[DATA EXTRACT]
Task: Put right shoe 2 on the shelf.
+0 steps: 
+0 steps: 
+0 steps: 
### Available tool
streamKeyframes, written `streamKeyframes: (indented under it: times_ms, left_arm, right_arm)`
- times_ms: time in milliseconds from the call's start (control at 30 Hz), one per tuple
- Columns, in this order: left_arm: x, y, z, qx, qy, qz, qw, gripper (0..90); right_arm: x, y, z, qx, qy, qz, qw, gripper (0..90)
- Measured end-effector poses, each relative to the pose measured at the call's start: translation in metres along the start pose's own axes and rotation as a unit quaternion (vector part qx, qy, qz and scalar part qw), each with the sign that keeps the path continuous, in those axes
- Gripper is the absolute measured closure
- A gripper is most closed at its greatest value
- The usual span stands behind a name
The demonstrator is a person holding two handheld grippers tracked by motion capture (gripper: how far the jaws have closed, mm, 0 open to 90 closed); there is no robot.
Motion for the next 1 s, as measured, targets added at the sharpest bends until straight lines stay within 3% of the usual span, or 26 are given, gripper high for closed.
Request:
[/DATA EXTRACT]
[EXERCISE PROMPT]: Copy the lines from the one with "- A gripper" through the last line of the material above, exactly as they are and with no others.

[RESULT OF THIS TASK]:
- A gripper is most closed at its greatest value
- The usual span stands behind a name
The demonstrator is a person holding two handheld grippers tracked by motion capture (gripper: how far the jaws have closed, mm, 0 open to 90 closed); there is no robot.
Motion for the next 1 s, as measured, targets added at the sharpest bends until straight lines stay within 3% of the usual span, or 26 are given, gripper high for closed.
Request:

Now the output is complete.